EXERCISE DESCRIPTION: Under this line are the records; write out word for word the part that begins at the line containing "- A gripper" and ends at the line containing "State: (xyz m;", and no more.

[Recorded data]

+ + + +

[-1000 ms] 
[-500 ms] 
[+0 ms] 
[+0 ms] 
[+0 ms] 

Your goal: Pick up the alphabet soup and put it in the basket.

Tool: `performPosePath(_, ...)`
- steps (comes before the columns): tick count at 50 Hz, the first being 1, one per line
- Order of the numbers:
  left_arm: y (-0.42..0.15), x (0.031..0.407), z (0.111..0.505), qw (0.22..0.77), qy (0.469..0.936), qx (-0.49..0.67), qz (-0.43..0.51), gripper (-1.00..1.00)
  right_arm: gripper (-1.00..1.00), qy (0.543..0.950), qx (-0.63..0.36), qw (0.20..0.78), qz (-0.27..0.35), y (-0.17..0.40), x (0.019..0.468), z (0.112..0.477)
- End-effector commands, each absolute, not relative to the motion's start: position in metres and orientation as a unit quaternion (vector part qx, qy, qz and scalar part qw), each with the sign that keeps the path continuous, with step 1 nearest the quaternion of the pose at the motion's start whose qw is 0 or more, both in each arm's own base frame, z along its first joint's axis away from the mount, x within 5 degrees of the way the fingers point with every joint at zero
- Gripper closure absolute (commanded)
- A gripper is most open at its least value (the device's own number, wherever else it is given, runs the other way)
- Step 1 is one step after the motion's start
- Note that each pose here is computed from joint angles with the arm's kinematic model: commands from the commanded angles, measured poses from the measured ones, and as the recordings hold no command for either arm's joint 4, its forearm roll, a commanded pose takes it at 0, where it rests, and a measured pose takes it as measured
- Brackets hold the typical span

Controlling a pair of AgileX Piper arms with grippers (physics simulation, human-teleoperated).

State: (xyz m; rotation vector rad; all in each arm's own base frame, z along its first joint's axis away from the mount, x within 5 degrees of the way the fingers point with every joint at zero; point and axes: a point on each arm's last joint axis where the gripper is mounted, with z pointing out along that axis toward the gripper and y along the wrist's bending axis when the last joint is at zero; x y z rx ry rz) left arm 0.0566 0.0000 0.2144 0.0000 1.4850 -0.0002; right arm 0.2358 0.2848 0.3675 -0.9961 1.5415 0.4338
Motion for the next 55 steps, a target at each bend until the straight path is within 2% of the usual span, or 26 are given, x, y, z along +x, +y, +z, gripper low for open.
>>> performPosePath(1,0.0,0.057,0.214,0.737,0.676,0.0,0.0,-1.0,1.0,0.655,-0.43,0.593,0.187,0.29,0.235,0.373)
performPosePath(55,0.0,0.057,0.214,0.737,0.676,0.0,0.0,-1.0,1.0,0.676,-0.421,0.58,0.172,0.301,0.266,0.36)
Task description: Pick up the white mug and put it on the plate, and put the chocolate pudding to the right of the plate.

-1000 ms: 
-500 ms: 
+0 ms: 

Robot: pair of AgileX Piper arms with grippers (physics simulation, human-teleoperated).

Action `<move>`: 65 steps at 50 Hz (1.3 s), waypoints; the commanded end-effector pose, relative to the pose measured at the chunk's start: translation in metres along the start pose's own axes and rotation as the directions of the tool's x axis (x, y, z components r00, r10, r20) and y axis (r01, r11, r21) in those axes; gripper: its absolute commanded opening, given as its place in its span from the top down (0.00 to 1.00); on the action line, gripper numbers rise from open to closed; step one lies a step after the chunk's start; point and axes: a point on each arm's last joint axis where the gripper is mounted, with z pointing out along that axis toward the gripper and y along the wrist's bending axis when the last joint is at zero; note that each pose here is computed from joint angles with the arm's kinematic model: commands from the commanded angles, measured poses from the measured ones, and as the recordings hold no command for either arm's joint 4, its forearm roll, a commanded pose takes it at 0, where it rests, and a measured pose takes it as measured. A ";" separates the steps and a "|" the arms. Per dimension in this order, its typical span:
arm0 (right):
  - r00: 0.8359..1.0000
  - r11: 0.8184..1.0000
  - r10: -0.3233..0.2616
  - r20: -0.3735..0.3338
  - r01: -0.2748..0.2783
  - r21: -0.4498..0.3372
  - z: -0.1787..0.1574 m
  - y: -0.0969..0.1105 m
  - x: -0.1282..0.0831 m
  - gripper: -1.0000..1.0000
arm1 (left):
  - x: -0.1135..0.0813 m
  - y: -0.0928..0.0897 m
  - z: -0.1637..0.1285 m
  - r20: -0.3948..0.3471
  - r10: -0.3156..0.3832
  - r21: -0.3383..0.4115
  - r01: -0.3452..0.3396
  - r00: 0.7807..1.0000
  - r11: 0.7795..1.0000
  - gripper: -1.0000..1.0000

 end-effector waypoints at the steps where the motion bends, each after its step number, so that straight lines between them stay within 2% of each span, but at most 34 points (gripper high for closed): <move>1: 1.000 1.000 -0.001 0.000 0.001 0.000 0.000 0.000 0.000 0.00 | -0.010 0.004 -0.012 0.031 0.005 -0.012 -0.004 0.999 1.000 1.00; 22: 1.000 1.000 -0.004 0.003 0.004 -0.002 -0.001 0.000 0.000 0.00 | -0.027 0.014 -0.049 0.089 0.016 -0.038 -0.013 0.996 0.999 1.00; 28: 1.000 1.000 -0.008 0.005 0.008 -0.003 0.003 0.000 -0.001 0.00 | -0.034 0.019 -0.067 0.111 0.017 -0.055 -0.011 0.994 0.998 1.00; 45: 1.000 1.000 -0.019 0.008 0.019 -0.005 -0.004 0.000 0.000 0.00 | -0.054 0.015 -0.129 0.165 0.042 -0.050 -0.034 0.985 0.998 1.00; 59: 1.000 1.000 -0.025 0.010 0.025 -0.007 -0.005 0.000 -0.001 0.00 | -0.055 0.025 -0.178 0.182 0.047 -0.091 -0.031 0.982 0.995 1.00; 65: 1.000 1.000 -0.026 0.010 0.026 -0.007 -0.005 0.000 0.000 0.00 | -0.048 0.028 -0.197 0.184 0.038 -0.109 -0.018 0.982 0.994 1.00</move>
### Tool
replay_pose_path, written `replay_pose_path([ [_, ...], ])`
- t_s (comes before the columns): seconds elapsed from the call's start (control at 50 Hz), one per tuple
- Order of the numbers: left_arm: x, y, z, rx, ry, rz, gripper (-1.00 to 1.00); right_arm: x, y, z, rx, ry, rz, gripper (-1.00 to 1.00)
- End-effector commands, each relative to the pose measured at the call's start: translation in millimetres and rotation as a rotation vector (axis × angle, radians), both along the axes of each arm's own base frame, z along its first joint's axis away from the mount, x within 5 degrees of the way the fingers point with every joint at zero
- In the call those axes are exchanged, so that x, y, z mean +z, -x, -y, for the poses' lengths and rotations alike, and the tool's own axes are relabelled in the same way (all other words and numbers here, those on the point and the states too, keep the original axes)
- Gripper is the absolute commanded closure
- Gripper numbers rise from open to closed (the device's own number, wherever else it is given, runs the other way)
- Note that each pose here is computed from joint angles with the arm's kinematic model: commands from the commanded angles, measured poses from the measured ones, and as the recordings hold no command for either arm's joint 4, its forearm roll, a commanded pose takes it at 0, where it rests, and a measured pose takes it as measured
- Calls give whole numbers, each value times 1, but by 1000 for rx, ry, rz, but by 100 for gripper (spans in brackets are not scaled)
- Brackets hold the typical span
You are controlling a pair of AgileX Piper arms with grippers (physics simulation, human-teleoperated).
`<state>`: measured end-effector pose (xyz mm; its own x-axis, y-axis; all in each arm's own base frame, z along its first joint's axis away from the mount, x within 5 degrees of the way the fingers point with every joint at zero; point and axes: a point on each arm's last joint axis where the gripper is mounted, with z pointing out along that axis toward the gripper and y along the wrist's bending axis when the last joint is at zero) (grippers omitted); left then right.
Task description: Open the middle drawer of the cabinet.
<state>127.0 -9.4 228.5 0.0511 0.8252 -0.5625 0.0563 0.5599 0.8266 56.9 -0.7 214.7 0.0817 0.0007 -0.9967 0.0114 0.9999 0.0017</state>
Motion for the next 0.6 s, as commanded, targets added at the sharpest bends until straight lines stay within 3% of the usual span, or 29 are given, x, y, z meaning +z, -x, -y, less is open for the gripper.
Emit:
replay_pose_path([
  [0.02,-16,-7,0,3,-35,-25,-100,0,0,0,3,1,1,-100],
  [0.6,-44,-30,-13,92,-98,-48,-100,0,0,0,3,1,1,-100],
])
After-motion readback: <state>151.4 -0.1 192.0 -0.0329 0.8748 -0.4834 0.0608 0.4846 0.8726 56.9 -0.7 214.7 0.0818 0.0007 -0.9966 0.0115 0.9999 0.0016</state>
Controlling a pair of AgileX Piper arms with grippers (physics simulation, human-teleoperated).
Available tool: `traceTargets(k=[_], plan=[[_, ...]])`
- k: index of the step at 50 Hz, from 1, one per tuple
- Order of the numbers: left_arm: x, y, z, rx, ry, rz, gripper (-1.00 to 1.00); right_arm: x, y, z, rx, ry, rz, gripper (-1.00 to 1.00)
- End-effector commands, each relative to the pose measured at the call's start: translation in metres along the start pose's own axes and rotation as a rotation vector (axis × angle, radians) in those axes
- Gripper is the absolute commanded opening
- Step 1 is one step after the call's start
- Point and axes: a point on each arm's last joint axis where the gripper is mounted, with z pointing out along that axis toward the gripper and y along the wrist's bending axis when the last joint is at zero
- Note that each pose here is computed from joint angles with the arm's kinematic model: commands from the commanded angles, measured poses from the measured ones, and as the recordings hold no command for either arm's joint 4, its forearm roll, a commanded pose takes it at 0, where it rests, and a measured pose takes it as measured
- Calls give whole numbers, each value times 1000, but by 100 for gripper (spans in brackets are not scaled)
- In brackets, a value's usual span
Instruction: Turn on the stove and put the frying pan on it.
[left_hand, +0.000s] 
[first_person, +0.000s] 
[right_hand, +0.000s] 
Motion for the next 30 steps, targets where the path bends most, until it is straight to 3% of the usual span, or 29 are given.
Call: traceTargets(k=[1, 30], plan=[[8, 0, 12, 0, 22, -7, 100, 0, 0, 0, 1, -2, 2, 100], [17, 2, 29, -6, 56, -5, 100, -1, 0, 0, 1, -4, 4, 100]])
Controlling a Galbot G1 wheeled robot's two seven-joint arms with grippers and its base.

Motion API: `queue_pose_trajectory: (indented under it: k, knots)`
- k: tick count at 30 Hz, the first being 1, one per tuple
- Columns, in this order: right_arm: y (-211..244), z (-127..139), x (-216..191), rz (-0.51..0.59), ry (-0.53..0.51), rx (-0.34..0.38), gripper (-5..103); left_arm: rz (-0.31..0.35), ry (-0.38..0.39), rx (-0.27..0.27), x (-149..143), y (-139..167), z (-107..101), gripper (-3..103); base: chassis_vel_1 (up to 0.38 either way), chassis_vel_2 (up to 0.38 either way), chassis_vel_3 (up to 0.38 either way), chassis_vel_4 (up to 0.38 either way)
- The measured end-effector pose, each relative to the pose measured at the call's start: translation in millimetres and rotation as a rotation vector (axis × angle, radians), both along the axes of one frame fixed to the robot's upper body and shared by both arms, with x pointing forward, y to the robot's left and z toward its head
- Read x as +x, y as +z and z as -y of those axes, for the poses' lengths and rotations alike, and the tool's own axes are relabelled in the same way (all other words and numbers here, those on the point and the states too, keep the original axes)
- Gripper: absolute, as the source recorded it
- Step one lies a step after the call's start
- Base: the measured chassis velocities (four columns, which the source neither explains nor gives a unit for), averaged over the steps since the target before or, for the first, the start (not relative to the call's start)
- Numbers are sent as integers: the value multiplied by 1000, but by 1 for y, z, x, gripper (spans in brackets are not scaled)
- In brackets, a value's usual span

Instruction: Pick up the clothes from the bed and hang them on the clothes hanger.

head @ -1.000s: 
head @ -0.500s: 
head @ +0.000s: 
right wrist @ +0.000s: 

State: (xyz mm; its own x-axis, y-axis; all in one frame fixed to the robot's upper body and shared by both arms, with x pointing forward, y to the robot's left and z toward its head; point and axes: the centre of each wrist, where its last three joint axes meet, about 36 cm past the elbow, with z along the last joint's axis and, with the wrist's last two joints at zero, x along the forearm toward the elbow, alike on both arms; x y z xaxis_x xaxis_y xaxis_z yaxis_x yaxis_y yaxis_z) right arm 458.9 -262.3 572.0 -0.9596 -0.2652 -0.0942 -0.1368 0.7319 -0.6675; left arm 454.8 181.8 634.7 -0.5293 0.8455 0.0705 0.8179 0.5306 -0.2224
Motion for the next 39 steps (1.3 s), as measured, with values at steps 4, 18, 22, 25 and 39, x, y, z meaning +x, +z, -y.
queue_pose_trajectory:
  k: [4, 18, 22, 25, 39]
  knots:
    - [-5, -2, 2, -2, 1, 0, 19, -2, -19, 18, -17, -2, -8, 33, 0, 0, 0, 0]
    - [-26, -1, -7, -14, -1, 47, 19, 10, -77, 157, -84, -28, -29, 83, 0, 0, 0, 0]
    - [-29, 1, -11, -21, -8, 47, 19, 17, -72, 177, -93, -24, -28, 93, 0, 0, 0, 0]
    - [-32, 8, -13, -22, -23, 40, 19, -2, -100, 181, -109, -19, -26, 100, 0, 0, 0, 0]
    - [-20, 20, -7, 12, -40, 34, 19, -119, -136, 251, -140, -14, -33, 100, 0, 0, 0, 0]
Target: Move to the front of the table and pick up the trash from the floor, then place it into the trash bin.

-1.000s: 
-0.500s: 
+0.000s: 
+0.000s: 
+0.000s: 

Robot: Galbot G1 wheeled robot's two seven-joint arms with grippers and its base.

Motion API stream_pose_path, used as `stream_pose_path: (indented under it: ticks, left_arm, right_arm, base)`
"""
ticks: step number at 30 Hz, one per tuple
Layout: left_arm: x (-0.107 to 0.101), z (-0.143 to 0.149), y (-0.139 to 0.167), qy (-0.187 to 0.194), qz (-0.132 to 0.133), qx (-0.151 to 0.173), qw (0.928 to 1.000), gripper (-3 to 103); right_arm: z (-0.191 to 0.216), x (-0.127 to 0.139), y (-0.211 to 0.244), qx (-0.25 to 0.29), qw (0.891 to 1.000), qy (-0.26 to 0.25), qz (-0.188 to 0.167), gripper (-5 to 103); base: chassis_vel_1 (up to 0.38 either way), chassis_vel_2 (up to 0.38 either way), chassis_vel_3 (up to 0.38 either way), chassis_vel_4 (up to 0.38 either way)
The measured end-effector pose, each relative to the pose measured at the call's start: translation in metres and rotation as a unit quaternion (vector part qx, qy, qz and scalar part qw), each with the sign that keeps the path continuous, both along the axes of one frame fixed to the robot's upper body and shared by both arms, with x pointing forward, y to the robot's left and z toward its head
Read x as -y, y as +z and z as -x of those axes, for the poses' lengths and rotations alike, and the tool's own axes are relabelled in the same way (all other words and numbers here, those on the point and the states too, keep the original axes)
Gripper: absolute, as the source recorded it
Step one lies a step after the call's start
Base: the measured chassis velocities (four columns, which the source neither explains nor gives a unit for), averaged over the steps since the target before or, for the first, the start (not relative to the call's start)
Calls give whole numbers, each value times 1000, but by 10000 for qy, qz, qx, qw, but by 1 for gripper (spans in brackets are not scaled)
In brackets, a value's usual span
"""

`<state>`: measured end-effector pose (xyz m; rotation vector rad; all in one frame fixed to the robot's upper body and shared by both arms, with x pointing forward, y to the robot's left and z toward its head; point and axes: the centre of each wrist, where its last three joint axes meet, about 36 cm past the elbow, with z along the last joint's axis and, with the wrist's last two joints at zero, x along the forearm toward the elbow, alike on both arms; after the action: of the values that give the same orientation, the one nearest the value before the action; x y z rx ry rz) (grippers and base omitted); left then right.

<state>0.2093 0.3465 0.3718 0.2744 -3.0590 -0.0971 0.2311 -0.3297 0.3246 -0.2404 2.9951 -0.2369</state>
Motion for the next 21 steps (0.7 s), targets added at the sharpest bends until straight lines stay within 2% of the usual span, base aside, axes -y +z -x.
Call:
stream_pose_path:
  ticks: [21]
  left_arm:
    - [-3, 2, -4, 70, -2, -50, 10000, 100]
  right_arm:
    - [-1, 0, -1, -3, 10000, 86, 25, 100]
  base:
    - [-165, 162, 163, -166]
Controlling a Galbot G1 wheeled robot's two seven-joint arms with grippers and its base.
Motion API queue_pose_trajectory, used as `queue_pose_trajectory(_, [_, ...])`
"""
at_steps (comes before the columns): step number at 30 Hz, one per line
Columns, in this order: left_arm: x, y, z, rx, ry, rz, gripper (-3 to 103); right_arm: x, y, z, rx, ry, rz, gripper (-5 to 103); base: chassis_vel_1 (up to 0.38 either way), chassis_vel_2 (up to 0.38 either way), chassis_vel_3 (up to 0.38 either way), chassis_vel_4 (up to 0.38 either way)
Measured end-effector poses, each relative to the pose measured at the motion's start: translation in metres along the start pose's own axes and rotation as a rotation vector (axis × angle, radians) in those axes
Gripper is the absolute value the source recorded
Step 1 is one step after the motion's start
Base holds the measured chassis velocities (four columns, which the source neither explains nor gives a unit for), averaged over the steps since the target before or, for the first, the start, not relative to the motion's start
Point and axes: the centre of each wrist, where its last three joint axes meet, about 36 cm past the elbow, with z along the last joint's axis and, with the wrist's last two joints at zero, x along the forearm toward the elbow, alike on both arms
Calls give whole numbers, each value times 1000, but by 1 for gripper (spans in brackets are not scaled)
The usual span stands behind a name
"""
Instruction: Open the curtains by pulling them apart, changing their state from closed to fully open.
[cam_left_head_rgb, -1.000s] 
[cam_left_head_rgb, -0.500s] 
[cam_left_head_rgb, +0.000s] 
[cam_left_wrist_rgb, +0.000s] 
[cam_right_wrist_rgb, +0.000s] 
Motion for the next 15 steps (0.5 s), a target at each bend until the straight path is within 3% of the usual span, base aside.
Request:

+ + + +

EXERCISE OUTPUT:
- A gripper is most open at its least value (the device's own number, wherever else it is given, runs the other way)
- Step 1 is one step after the motion's start
- Note that each pose here is computed from joint angles with the arm's kinematic model: commands from the commanded angles, measured poses from the measured ones, and as the recordings hold no command for either arm's joint 4, its forearm roll, a commanded pose takes it at 0, where it rests, and a measured pose takes it as measured
- Brackets hold the typical span

Controlling a pair of AgileX Piper arms with grippers (physics simulation, human-teleoperated).

State: (xyz m; rotation vector rad; all in each arm's own base frame, z along its first joint's axis away from the mount, x within 5 degrees of the way the fingers point with every joint at zero; point and axes: a point on each arm's last joint axis where the gripper is mounted, with z pointing out along that axis toward the gripper and y along the wrist's bending axis when the last joint is at zero; x y z rx ry rz) left arm 0.0566 0.0000 0.2144 0.0000 1.4850 -0.0002; right arm 0.2358 0.2848 0.3675 -0.9961 1.5415 0.4338

No additional response is required.